- _WHAT IS NEEDED_
Give back the entries exactly as they read, leaving each image out.

- _DATA SHOWN_
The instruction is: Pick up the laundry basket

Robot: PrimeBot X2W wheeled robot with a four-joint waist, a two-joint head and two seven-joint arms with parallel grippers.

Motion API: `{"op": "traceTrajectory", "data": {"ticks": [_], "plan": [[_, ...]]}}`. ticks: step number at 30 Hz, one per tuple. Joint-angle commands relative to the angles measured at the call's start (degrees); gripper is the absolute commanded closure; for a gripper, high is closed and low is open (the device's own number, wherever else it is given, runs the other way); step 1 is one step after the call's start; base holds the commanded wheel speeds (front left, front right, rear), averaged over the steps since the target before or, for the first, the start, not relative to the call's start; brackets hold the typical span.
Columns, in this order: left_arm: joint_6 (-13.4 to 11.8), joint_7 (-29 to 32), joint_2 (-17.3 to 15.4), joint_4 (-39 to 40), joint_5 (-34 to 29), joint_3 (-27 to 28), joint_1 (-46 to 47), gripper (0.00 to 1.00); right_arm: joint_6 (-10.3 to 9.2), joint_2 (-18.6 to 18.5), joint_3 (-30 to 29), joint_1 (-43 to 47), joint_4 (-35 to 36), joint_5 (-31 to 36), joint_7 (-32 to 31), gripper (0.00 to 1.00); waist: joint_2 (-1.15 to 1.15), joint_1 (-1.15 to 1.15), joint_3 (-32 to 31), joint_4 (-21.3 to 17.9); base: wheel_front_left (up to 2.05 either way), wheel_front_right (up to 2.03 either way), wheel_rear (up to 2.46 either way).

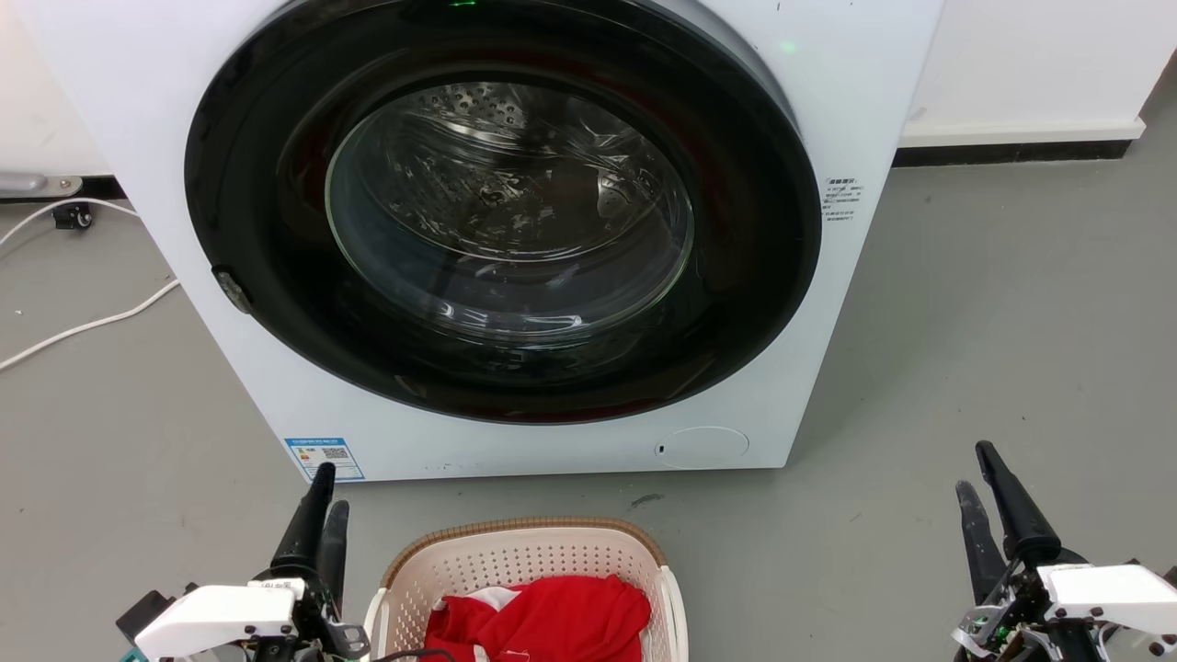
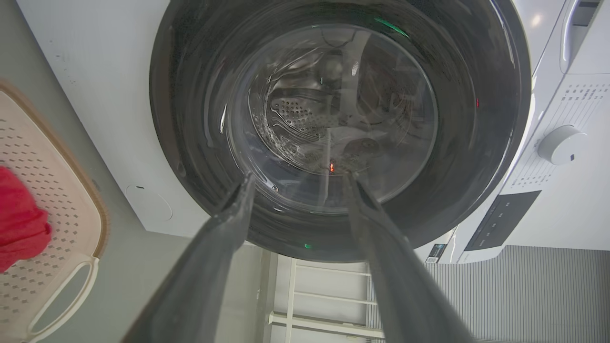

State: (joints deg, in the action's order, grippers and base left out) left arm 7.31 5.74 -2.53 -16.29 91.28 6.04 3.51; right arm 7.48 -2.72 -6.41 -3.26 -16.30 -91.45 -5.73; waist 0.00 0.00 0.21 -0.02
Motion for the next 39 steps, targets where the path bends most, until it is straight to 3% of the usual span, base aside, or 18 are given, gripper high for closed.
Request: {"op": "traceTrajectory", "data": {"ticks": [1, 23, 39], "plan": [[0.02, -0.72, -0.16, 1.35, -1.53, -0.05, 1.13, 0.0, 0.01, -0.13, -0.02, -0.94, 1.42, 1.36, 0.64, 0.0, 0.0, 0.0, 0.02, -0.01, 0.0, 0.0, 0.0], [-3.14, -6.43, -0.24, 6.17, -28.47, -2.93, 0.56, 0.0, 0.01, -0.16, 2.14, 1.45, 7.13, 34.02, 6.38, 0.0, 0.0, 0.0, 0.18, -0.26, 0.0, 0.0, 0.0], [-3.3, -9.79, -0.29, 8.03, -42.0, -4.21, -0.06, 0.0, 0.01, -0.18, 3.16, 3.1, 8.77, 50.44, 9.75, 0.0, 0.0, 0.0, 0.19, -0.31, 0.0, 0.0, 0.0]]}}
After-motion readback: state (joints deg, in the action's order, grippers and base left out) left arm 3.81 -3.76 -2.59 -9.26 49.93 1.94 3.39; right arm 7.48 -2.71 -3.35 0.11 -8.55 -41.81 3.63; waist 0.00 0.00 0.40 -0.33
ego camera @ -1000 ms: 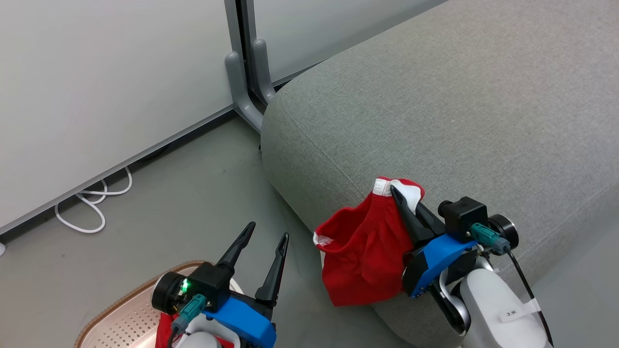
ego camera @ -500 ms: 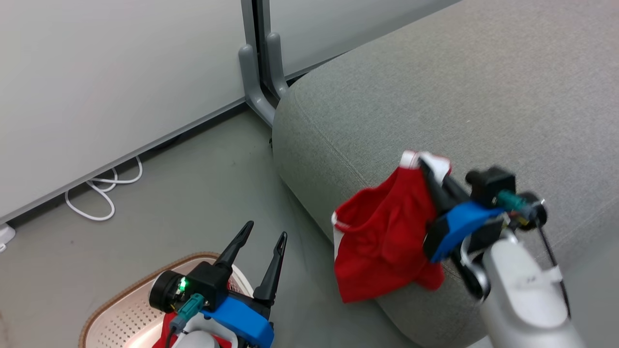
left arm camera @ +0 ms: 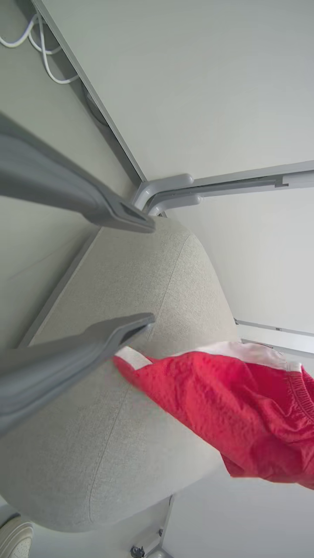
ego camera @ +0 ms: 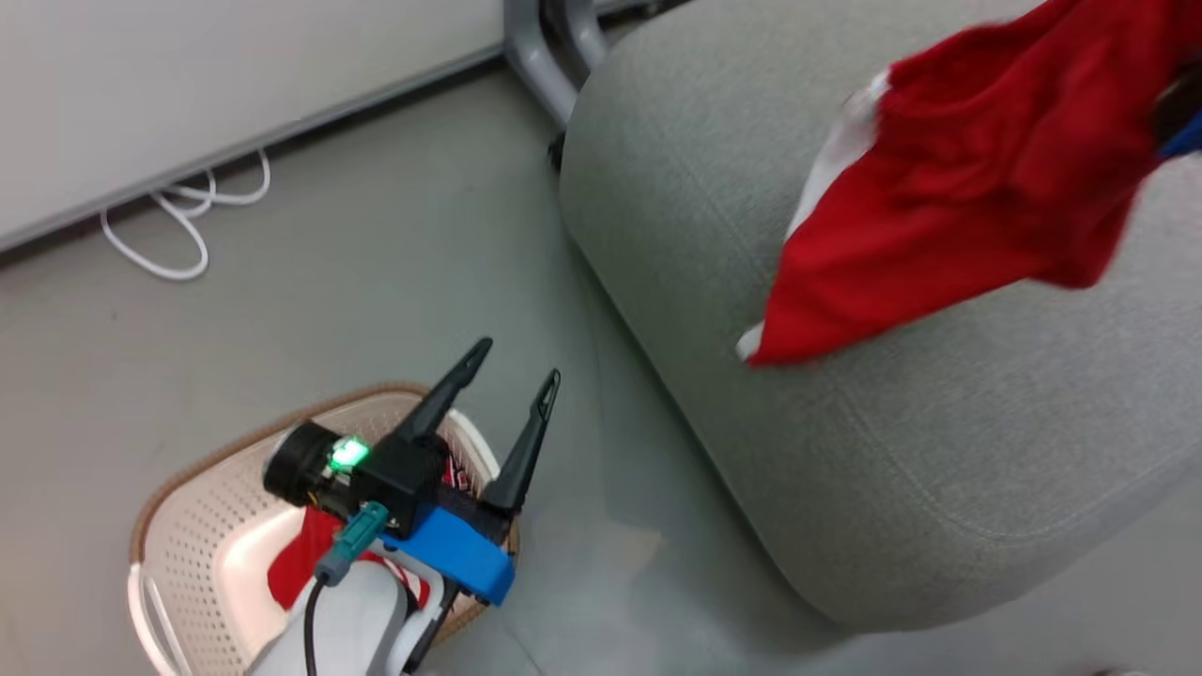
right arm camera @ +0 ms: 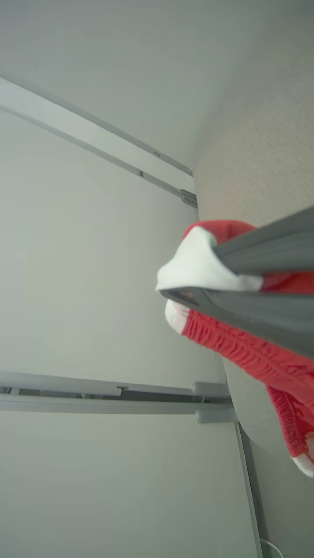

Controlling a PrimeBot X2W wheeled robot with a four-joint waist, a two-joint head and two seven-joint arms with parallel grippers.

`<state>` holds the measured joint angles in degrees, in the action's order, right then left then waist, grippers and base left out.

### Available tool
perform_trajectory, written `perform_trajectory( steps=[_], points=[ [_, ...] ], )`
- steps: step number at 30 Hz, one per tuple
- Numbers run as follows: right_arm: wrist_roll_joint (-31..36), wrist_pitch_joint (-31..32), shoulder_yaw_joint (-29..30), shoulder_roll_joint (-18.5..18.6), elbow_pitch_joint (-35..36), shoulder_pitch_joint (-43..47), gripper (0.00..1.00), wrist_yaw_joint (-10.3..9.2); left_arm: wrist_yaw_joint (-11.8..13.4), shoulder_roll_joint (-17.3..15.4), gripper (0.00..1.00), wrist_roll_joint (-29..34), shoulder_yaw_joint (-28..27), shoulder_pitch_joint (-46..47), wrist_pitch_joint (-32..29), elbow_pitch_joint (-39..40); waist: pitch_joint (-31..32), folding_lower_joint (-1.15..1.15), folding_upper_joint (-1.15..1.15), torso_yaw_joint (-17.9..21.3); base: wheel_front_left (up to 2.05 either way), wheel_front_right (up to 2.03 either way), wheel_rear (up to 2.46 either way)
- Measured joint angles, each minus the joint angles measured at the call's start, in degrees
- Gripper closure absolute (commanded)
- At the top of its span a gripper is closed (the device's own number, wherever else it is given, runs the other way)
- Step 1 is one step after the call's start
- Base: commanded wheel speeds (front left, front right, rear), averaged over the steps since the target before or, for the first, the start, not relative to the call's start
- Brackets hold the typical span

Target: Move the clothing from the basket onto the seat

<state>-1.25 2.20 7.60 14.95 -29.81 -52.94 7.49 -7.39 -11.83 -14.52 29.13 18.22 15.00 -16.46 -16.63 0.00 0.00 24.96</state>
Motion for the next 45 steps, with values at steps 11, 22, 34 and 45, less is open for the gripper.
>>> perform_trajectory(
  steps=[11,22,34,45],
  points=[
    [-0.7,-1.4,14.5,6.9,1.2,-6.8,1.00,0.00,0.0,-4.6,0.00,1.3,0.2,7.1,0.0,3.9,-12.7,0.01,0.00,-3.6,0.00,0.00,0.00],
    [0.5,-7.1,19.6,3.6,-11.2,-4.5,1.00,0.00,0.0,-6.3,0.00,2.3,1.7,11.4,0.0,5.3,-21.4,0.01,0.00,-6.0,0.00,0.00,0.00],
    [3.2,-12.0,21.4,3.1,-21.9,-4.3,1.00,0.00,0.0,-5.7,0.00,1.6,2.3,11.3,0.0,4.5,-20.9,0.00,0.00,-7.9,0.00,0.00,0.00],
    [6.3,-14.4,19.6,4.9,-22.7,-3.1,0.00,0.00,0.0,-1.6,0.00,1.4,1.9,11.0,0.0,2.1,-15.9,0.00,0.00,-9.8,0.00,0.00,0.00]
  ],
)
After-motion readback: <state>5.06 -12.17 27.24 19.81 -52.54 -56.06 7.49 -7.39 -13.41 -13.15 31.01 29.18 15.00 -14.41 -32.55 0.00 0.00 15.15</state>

- _EXERCISE SOLUTION_
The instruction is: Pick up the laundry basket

Robot: PrimeBot X2W wheeled robot with a four-joint waist, a two-joint head and two seven-joint arms with parallel grippers.

Motion API: `{"op": "traceTrajectory", "data": {"ticks": [_], "plan": [[_, ...]]}}`. ticks: step number at 30 Hz, one per tuple. Joint-angle commands relative to the angles measured at the call's start (degrees); gripper is the absolute commanded closure; for a gripper, high is closed and low is open (the device's own number, wherever else it is given, runs the other way); step 1 is one step after the call's start; base holds the commanded wheel speeds (front left, front right, rear), averaged over the steps since the target before or, for the first, the start, not relative to the call's start; brackets hold the typical span.
Columns, in this order: left_arm: joint_6 (-13.4 to 11.8), joint_7 (-29 to 32), joint_2 (-17.3 to 15.4), joint_4 (-39 to 40), joint_5 (-34 to 29), joint_3 (-27 to 28), joint_1 (-46 to 47), gripper (0.00 to 1.00); right_arm: joint_6 (-10.3 to 9.2), joint_2 (-18.6 to 18.5), joint_3 (-30 to 29), joint_1 (-43 to 47), joint_4 (-35 to 36), joint_5 (-31 to 36), joint_7 (-32 to 31), gripper (0.00 to 1.00); waist: joint_2 (-1.15 to 1.15), joint_1 (-1.15 to 1.15), joint_3 (-32 to 31), joint_4 (-21.3 to 17.9); base: wheel_front_left (up to 2.05 either way), wheel_front_right (up to 2.03 either way), wheel_rear (up to 2.46 either way).


State: (joints deg, in the action's order, grippers and base left out) left arm 7.31 5.74 -2.53 -16.29 91.28 6.04 3.51; right arm 7.48 -2.72 -6.41 -3.26 -16.30 -91.45 -5.73; waist 0.00 0.00 0.21 -0.02
Motion for the next 39 steps, targets where the path bends most, until it is straight to 3% of the usual span, base aside, or 18 are given, gripper high for closed.
Request: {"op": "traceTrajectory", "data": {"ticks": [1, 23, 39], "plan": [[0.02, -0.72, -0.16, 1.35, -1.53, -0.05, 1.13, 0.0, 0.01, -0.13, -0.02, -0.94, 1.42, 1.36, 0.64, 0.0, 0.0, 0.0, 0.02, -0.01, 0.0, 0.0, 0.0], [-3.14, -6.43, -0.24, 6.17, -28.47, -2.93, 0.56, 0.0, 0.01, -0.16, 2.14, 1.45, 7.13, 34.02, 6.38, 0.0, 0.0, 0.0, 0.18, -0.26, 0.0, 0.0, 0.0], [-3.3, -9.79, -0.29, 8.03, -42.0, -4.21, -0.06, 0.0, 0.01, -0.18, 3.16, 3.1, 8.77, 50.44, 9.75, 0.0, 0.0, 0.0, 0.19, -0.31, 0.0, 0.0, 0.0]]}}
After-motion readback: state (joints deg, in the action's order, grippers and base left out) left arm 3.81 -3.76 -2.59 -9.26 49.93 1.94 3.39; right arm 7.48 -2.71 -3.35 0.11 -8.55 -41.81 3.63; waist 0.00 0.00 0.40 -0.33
ego camera @ -1000 ms: 
ego camera @ -500 ms: 
left arm camera @ +0 ms: 
ego camera @ +0 ms: 
right arm camera @ +0 ms: 

Controlling a PrimeBot X2W wheeled robot with a four-joint waist, a two-joint head and two seven-joint arms with parallel grippers.

`<state>` holds the measured joint angles in degrees, in the action's order, right then left then waist, grippers and base left out.

### Available tool
perform_trajectory, written `perform_trajectory( steps=[_], points=[ [_, ...] ], )`
- steps: step number at 30 Hz, one per tuple
- Numbers run as follows: right_arm: wrist_roll_joint (-31..36), wrist_pitch_joint (-31..32), shoulder_yaw_joint (-29..30), shoulder_roll_joint (-18.5..18.6), elbow_pitch_joint (-35..36), shoulder_pitch_joint (-43..47), gripper (0.00..1.00), wrist_yaw_joint (-10.3..9.2); left_arm: wrist_yaw_joint (-11.8..13.4), shoulder_roll_joint (-17.3..15.4), gripper (0.00..1.00), wrist_roll_joint (-29..34), shoulder_yaw_joint (-28..27), shoulder_pitch_joint (-46..47), wrist_pitch_joint (-32..29), elbow_pitch_joint (-39..40); waist: pitch_joint (-31..32), folding_lower_joint (-1.15..1.15), folding_upper_joint (-1.15..1.15), torso_yaw_joint (-17.9..21.3); base: wheel_front_left (up to 2.05 either way), wheel_front_right (up to 2.03 either way), wheel_rear (up to 2.46 either way)
- Measured joint angles, each minus the joint angles measured at the call's start, in degrees
- Gripper closure absolute (commanded)
- At the top of its span a gripper is closed (the device's own number, wherever else it is given, runs the other way)
- Step 1 is one step after the call's start
- Base: commanded wheel speeds (front left, front right, rear), averaged over the steps since the target before or, for the first, the start, not relative to the call's start
- Brackets hold the typical span

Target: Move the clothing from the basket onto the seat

<state>-1.25 2.20 7.60 14.95 -29.81 -52.94 7.49 -7.39 -11.83 -14.52 29.13 18.22 15.00 -16.46 -16.63 0.00 0.00 24.96</state>
Motion for the next 45 steps, with values at steps 11, 22, 34 and 45, less is open for the gripper.
>>> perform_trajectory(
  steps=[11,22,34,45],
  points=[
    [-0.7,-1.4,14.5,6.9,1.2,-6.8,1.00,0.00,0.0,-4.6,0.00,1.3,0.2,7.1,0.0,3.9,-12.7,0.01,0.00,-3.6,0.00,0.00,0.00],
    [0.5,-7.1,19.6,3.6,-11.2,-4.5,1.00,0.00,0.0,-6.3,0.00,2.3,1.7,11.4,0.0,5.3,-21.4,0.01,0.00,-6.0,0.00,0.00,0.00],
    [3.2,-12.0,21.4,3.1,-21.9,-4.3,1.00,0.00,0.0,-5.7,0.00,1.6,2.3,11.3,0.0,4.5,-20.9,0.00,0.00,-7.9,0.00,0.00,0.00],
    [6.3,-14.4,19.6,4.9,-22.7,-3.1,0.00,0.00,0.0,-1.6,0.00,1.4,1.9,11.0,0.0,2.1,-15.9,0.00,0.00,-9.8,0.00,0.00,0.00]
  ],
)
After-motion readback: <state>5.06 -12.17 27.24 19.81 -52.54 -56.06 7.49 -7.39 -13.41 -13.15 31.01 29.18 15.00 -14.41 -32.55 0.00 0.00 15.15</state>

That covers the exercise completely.